On his return, Gonçalo Velho and his crew made port in Praia dos Lobos on Santa Maria before embarking; Cabral and his Algarvean sailors eventually discovered a large island on 8 May 1444. On this first expedition, the crew ported in the small islet (today near Vila Franca do Campo) naming the large island in honour of the apparition of the archangel Michael (or São Miguel. In a secondary expedition the captain investigated the northern coast of the island, before landing at the mouth of a large ravine in the southeast corner of the island, that settlers would eventually name Povoação Velha (old settlement). As with Santa Maria, he deposited herd animals on the island, and sent to Portugal tree branches, pigeons, a box of dirt and other signs of the new land. Settlement of Santa Maria and São Miguel began in earnest, and Gonçalo Velho became the Donatary-Captain of both islands (Santa Maria was settled in 1439, and colonists started arriving on São Miguel in 1444). During this period, he ordered the burning/clearing of lands and donated vast tracts of lands to family members and loyal servants, who began to cultivate wheat, raised honey-bees and planted grapevines from Crete. At the same time the Infante Henry had ordered Moorish peoples (mouriscos de África) with Cabral to immediately settle the newly discovered lands of São Miguel, who found signs of attempted earlier settlement of the island.
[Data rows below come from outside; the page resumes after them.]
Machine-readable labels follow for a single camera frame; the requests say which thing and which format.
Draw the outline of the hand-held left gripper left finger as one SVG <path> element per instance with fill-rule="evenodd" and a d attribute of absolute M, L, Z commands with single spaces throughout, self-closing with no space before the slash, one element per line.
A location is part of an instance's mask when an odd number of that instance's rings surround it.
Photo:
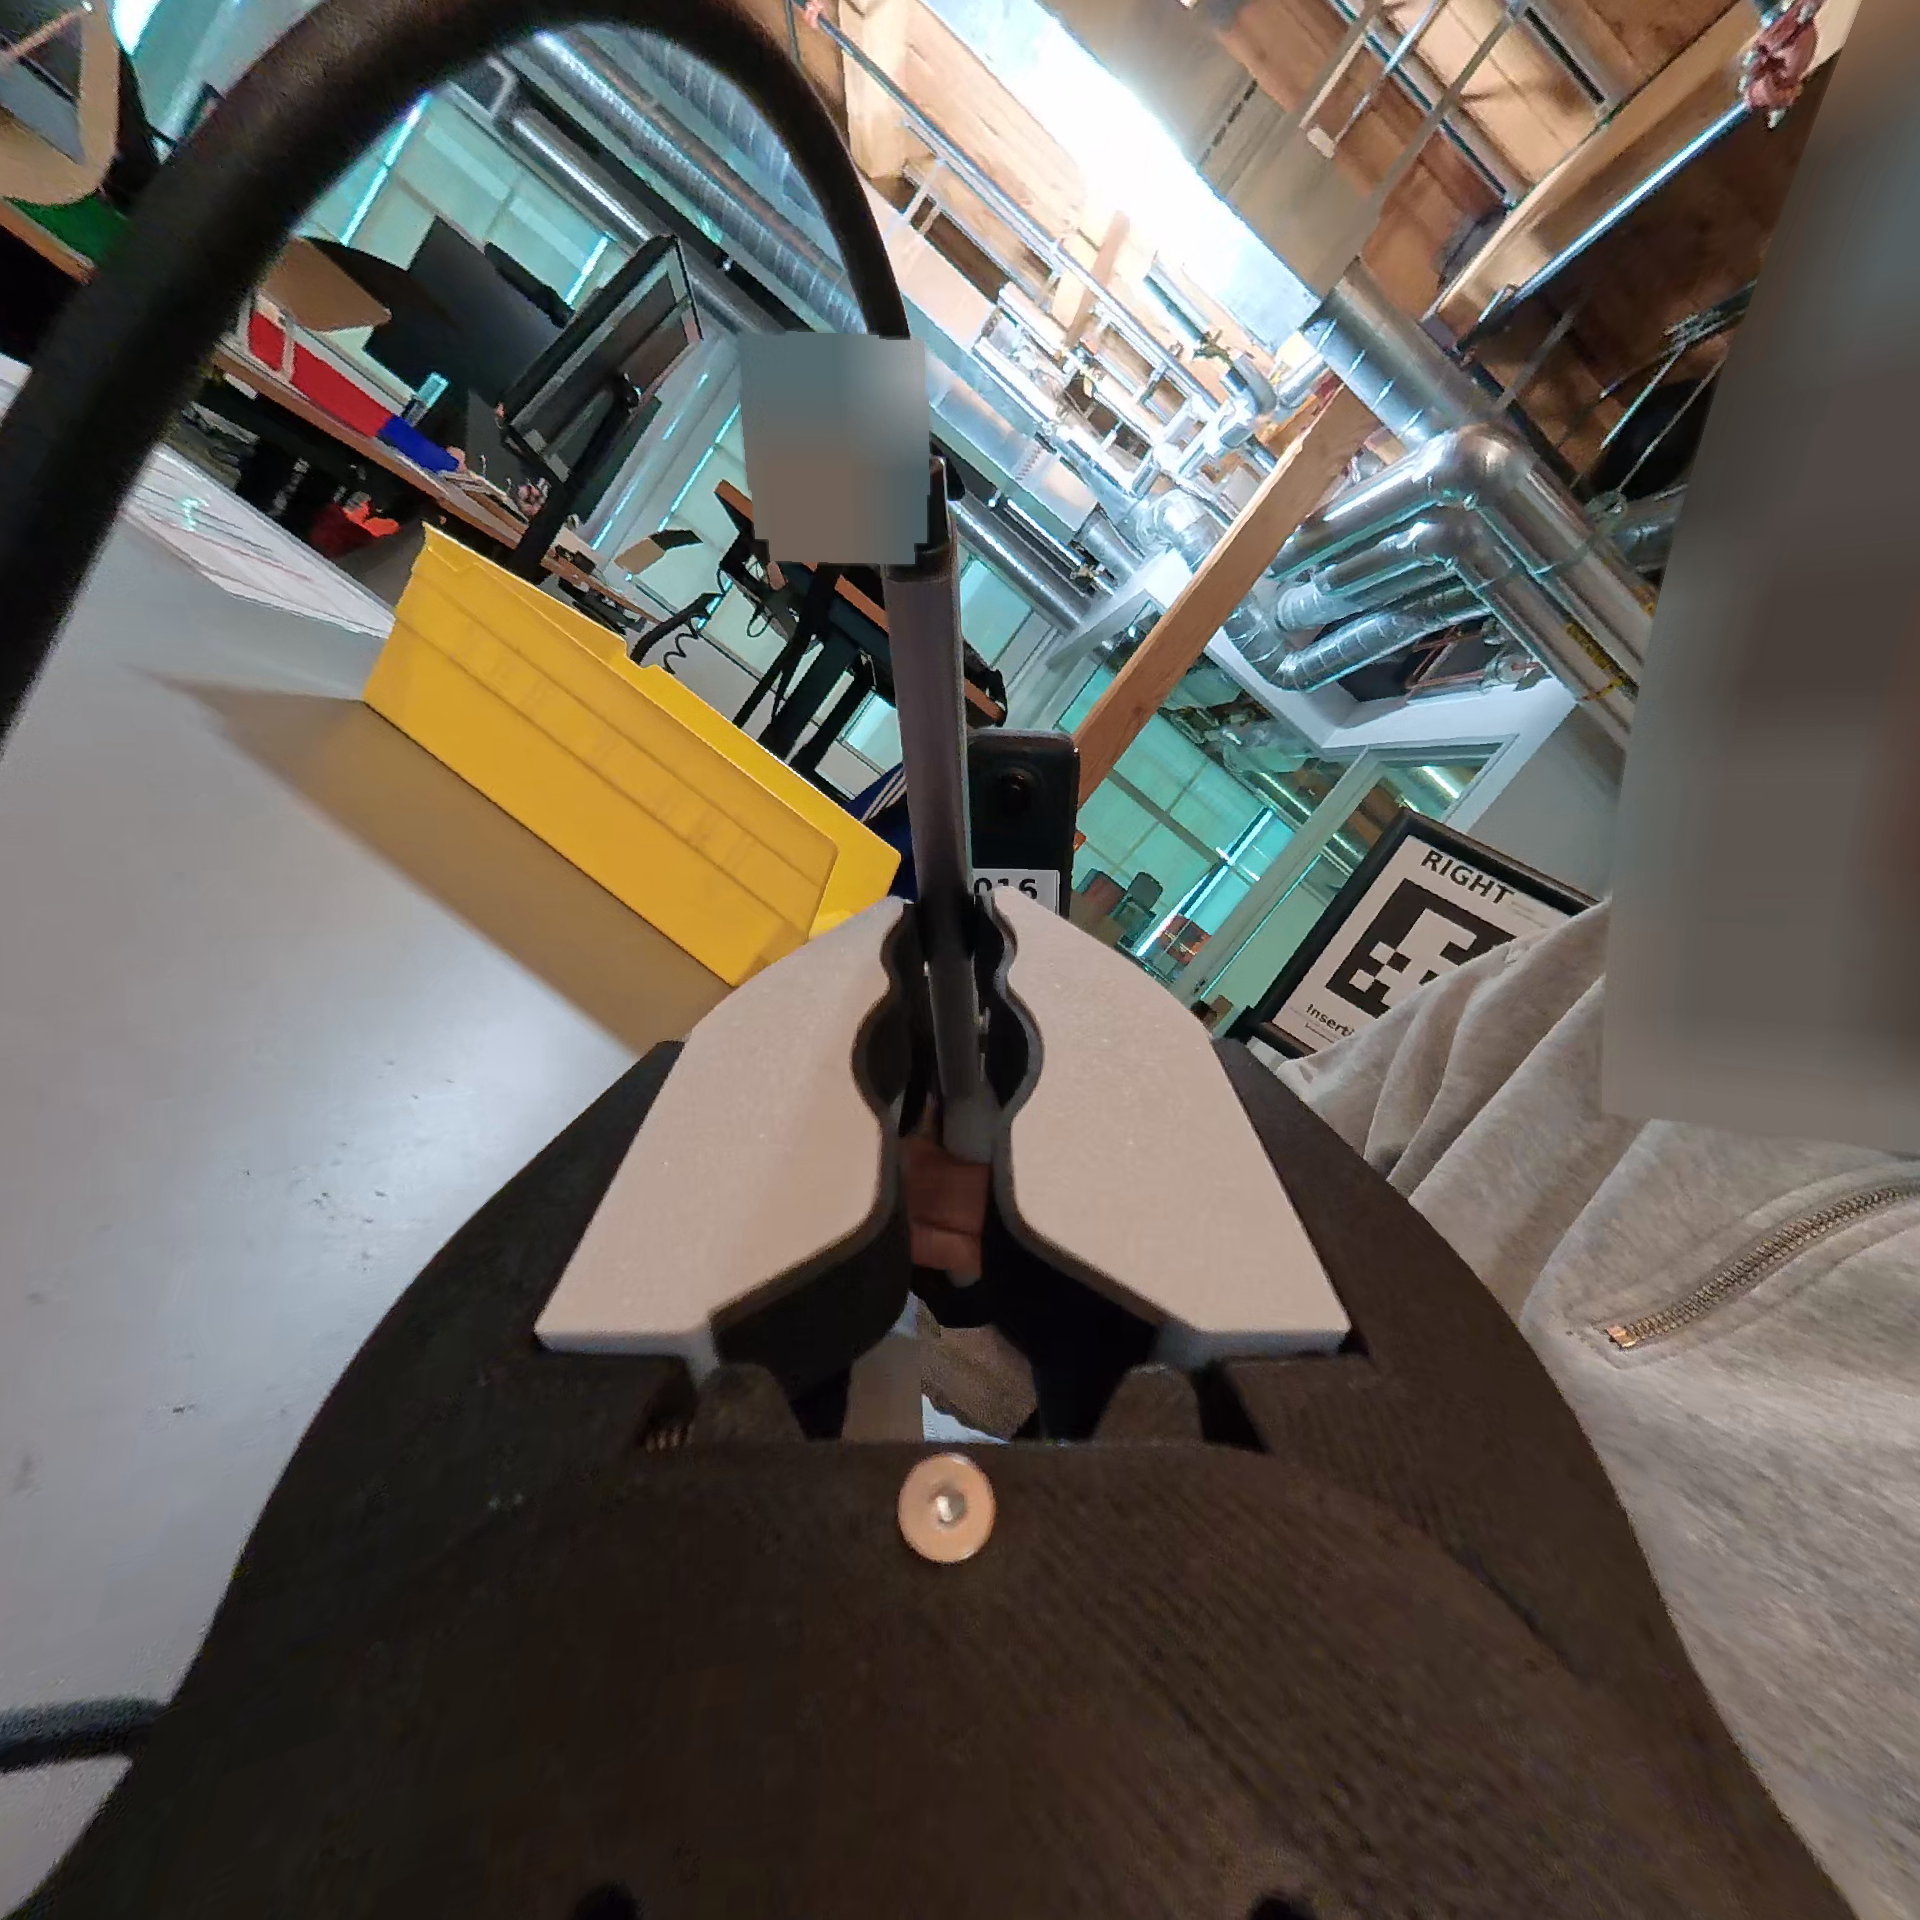
<path fill-rule="evenodd" d="M 882 899 L 695 1025 L 535 1321 L 550 1354 L 756 1365 L 916 1429 L 897 1123 L 916 930 Z"/>

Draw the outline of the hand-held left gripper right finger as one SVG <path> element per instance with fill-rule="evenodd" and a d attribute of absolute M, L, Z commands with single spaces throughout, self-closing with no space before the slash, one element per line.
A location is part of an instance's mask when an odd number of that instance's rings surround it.
<path fill-rule="evenodd" d="M 1209 1033 L 1021 893 L 978 900 L 991 1090 L 985 1282 L 1045 1434 L 1159 1365 L 1334 1355 L 1352 1321 Z"/>

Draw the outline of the person's right hand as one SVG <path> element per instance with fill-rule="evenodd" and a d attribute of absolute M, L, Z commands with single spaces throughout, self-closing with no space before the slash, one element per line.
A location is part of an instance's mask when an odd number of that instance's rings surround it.
<path fill-rule="evenodd" d="M 914 1266 L 974 1284 L 980 1279 L 991 1169 L 957 1159 L 932 1137 L 901 1141 L 901 1165 Z"/>

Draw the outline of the wooden beam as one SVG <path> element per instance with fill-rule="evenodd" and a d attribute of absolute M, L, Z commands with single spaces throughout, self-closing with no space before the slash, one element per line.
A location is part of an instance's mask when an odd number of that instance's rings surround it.
<path fill-rule="evenodd" d="M 1334 375 L 1324 372 L 1313 408 L 1262 480 L 1247 508 L 1215 540 L 1170 610 L 1144 636 L 1072 735 L 1079 755 L 1079 804 L 1085 804 L 1127 748 L 1206 652 L 1285 543 L 1332 490 L 1378 421 Z"/>

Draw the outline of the wood-edged standing desk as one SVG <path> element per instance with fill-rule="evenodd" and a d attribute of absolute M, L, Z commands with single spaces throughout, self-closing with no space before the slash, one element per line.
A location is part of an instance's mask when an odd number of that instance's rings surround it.
<path fill-rule="evenodd" d="M 730 523 L 718 580 L 738 589 L 756 621 L 781 642 L 734 714 L 734 728 L 746 730 L 762 714 L 760 748 L 815 777 L 830 746 L 868 700 L 895 701 L 879 577 L 872 567 L 781 567 L 756 537 L 745 492 L 722 480 L 713 499 Z"/>

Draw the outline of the black framed marker sign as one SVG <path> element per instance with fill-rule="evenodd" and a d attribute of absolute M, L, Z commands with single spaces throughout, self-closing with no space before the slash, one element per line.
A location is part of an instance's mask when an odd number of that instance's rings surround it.
<path fill-rule="evenodd" d="M 1590 906 L 1561 881 L 1402 807 L 1228 1037 L 1300 1060 Z"/>

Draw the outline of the yellow plastic bin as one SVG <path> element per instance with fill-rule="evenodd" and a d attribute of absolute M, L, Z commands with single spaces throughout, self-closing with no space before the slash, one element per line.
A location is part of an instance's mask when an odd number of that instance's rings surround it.
<path fill-rule="evenodd" d="M 658 665 L 424 531 L 362 701 L 728 987 L 901 856 Z"/>

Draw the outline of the silver ventilation ducts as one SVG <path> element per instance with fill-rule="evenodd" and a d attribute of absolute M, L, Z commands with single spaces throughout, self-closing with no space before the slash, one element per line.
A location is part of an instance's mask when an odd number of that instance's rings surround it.
<path fill-rule="evenodd" d="M 1257 688 L 1310 692 L 1482 618 L 1625 741 L 1687 483 L 1578 501 L 1362 260 L 1303 333 L 1401 456 L 1280 543 L 1262 564 L 1280 592 L 1232 659 Z"/>

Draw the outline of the black computer monitor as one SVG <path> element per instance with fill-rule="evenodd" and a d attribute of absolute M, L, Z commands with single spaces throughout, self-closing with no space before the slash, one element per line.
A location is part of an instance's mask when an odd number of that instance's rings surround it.
<path fill-rule="evenodd" d="M 500 433 L 554 490 L 590 492 L 625 460 L 641 411 L 702 324 L 674 236 L 640 248 L 516 372 Z"/>

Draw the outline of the person's grey hoodie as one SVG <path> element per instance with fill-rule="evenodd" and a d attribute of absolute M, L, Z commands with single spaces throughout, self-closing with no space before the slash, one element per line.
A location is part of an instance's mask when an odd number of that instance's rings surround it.
<path fill-rule="evenodd" d="M 1914 1159 L 1606 1114 L 1608 909 L 1270 1067 L 1543 1357 L 1841 1899 L 1917 1916 Z"/>

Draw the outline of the white paper sheet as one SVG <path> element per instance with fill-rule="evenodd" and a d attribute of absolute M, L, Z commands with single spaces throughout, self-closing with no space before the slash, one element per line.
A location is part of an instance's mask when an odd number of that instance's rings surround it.
<path fill-rule="evenodd" d="M 393 631 L 384 601 L 172 448 L 144 461 L 116 522 L 256 608 L 374 641 Z"/>

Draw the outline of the red plastic bin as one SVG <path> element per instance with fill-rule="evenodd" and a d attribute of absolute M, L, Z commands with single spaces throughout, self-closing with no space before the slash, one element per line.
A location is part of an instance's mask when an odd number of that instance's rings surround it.
<path fill-rule="evenodd" d="M 247 320 L 233 338 L 253 364 L 285 380 L 294 370 L 297 351 L 306 351 L 328 367 L 380 381 L 386 375 L 368 360 L 368 343 L 373 331 L 390 317 L 389 306 L 373 301 L 366 313 L 353 312 L 344 327 L 308 327 L 290 306 L 253 291 Z"/>
In 1445, Cabral returned to the waters of São Miguel with nobles and settlers (bringing with them herd animals, birds, wheat and vegetables) in order to settle the island. Arriving in a period of seismic activity, his crew discovered floating pumice stone and tree trunks as arrived closer to their port. Making landfall on 29 September they encountered the Moorish settlers who, over time "perished" (but likely became intermingled in the ensuing population).

==Later life==
Under his administration, São Miguel and Santa Maria remained a single Captaincy until 1474, when Velho Cabral sold São Miguel to Rui Gonçalves da Câmara. His sister Teresa's only child João Soares, a physician by profession, succeeded Gonçalo Velho Cabral as second Donatary-Captain of Santa Maria and São Miguel; João Soares was married twice: to Brites Godins (d. 1474), with whom they had no heirs, and later Branca de Sousa Falcão (daughter of João de Sousa Falcão, Lord de Figueiredo and Lord of the Manor de Fataúnços) whose son inherited the Captaincy of Santa Maria.